The influence of catecholamines acting through β-adrenergic receptors (β-ARs) on the activity and expression of ion channels is of particular interest in the heart as it is well known that in chronic heart failure the myocardial β-AR system is defective. This functional impairment is associated with a decrease in agonist-induced inotropy, and is thought to be caused by a receptor defect, since the adenylyl cyclase response remains intact (Bristow et al. 1982). Specifically, it has been found that there is a selective downregulation of β1-ARs which increases substantially the percentage of total β-ARs that are of the β2-subtype (Bristow et al. 1986; Ungerer et al. 1993). Additionally, a population of remaining receptors (both β1- and β2-ARs) is functionally uncoupled, possibly due to increased homologous desensitization as the levels of β-adrenergic receptor kinase are increased in heart failure (Ungerer et al. 1993). Thus, β-AR agonists used to treat heart failure are not effective chronically and patients are at a higher risk of mortality as a result of the elevated levels of catecholamines (Ginsburg et al. 1983).
Recently, a transgenic mouse model has been developed in which β2-ARs are overexpressed specifically in the heart (Milano et al. 1994). In the hearts of the adult transgenic mice, there is a > 100-fold increase in β2-AR density accompanied by apparent maximal heart rate and cardiac contractility. The physiological changes in heart rate and contractility are not believed to arise simply as a result of stimulation of the increased number of β2-ARs by circulating catecholamines. Instead, they are thought to be due specifically to an increase in the number of β2-ARs present in the active conformation, which are able to activate adenylyl cyclase in the absence of agonist (Milano et al. 1994). This novel transgenic model provides a unique opportunity to investigate the effects of the β-AR pathway on the expression of ionic channels in the heart during development and to determine directly whether increased numbers of receptors by themselves activate functionally relevant steps in the β-AR signal cascade. In addition, it affords an opportunity to study modulatory properties that may be unique to the β2-AR and hence relevant to heart failure when the relative importance of this receptor subtype increases.

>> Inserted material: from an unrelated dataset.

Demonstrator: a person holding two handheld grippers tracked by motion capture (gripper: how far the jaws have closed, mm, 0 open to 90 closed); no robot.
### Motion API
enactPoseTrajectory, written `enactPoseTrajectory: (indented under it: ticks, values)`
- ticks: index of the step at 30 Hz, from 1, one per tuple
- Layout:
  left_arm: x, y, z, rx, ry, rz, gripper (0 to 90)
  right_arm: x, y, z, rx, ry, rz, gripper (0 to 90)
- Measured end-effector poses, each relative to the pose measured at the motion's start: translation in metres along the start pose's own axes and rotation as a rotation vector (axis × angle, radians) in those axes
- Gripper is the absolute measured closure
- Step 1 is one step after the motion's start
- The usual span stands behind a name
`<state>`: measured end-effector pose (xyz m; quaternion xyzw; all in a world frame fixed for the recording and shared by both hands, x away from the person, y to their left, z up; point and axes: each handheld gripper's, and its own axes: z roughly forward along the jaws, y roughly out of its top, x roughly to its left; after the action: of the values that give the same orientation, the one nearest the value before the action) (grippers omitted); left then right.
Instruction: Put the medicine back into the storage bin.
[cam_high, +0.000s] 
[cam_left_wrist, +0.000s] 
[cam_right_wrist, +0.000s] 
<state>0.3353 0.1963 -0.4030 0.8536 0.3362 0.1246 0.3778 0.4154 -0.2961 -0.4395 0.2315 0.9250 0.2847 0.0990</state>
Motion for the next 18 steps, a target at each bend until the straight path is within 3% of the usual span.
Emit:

Here, we used this mouse model to study the effects of overexpression of the β2-AR on ICa and IK,s in the developing mouse heart. This study had multiple goals. First, we wanted to determine directly whether β2-AR overexpression modulates ion channel activity in the developing mouse heart in the absence of exogenous agonist and whether the effects of β2-AR overexpression could be detected functionally during embryonic development. Second, we used this model to test directly for an inter-relationship between the β2-AR signalling pathway and expression of IK,s. Our results indicate that β2-AR overexpression enhances ICa in a cAMP-dependent manner as early as day 14 of embryogenesis (E14). Surprisingly however, despite a robust sensitivity to exogenous 8-bromoadenosine 3′,5′-cyclic monophosphate (8-Br-cAMP), IK,s was not enhanced at any stage of development in β2-AR transgenic positive (TG+) animals. These results clearly indicate unique electrophysiological consequences of β2-AR-induced liberation of cAMP, and are consistent both with compartmentalization of β2-AR-controlled cAMP and distinct localization of L-type Ca2+ and slow delayed rectifier K+ channels.